Let's move on to neural network-based modeling. We'll design the Q network first.

Remember that the output of the network, self.output is an array of the predicted Q value for each action taken from the input state, self.states. Comparing with the Q-table algorithm, the output is an entire column of the table.

class QNetwork:

  def __init__(self, hidden_layers_size, gamma, learning_rate,
               input_size = 4, output_size = 4):
    self.q_target = tf.placeholder(shape = (None, output_size), dtype = tf.float32)
    self.r = tf.placeholder(shape = None, dtype = tf.float32)
    self.states = tf.placeholder(shape = (None, input_size), dtype = tf.float32)
    self.enum_actions = tf.placeholder(shape = (None, 2), dtype = tf.int32)
    layer = self.states
    
    for l in hidden_layers_size:
      layer = tf.layers.dense(inputs = layer, units = 1,
                              activation = tf.nn.relu,
                              kernel_initializer = tf.contrib.layers.xavier_initializer(seed = seed))
                              
    self.output = tf.layers.dense(inputs = layer, units = output_size,
                                  kernel_initializer = tf.contrib.layers.xavier_initializer(seed = seed))
    self.predictions = tf.gather_nd(self.output, indices = self.enum_actions)
    self.labels = self.r + gamma * tf.reduce_max(self.q_target, axis = 1)
    self.cost = tf.reduce_mean(tf.losses.mean_squared_error(labels = self.labels,
                                                            predictions = self.predictions))
    self.optimizer = tf.train.GradientDescentOptimizer(learning_rate = learning_rate).minimize(self.cost)

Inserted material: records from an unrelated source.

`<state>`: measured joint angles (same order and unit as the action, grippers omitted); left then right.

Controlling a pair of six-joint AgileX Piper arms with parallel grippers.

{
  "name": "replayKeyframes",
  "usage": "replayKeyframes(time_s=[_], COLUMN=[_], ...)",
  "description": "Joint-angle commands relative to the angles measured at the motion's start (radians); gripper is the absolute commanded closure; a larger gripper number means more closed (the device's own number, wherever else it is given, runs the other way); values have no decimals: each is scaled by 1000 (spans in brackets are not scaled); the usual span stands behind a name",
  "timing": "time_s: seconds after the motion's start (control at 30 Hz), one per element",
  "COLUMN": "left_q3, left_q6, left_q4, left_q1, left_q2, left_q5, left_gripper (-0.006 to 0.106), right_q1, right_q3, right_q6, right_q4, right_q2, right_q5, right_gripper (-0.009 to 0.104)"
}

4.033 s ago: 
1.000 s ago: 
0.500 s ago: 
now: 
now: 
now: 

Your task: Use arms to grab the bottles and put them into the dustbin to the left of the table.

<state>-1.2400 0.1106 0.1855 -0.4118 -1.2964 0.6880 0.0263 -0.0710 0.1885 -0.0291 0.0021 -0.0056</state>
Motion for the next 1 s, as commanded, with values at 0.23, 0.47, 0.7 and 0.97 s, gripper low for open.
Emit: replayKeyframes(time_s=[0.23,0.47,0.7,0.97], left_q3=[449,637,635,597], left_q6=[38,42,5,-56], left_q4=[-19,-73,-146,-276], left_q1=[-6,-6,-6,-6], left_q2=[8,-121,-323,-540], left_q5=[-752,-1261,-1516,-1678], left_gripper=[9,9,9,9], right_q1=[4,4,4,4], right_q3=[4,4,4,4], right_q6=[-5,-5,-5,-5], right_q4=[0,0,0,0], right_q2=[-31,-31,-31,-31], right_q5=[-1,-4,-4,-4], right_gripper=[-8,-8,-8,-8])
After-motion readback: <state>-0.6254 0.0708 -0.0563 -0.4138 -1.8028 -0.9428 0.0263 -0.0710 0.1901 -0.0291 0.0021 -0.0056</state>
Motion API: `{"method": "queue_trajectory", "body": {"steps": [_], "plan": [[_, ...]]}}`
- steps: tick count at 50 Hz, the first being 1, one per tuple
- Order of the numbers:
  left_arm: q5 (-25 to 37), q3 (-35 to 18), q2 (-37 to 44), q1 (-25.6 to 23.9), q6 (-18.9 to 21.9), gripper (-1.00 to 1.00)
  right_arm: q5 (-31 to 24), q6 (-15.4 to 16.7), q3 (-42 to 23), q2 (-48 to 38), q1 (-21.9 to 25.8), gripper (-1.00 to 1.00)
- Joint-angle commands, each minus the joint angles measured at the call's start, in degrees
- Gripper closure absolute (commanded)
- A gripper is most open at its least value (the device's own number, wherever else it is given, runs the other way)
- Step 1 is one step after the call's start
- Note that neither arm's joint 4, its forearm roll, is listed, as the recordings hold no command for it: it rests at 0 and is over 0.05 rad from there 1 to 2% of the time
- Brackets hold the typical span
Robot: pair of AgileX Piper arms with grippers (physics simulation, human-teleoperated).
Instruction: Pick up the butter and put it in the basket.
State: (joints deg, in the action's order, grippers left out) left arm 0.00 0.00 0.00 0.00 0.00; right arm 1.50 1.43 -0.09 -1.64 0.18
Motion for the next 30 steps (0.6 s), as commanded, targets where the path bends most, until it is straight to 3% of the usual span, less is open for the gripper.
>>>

Designing the Experience Replay memory which will be used, using a cyclic memory buffer:

class ReplayMemory:
  memory = None
  counter = 0
  
  def __init__(self, size):
    self.memory = deque(maxlen = size)
  
  def append(self, element):
    self.memory.append(element)
    self.counter += 1
    
  def sample(self, n):
    return random.sample(self.memory, n)

Setting up the parameters. Note that here we used gamma = 0.99 and not 1 like in the Q-table algorithm, as the literature recommends working with a discount factor of 0.9  γ 0.99. It probably won't matter much in this specific case, but it's good to get used to this.

num_of_games = 2000
epsilon = 0.1
gamma = 0.99
batch_size = 10
memory_size = 2000

Initializing the Q-network:

tf.reset_default_graph()
tf.set_random_seed(seed)

qnn = QNetwork(hidden_layers_size = [20, 20],
               gamma = gamma,
               learning_rate = 0.001)
memory = ReplayMemory(memory_size)
sess = tf.Session()
sess.run(tf.global_variables_initializer())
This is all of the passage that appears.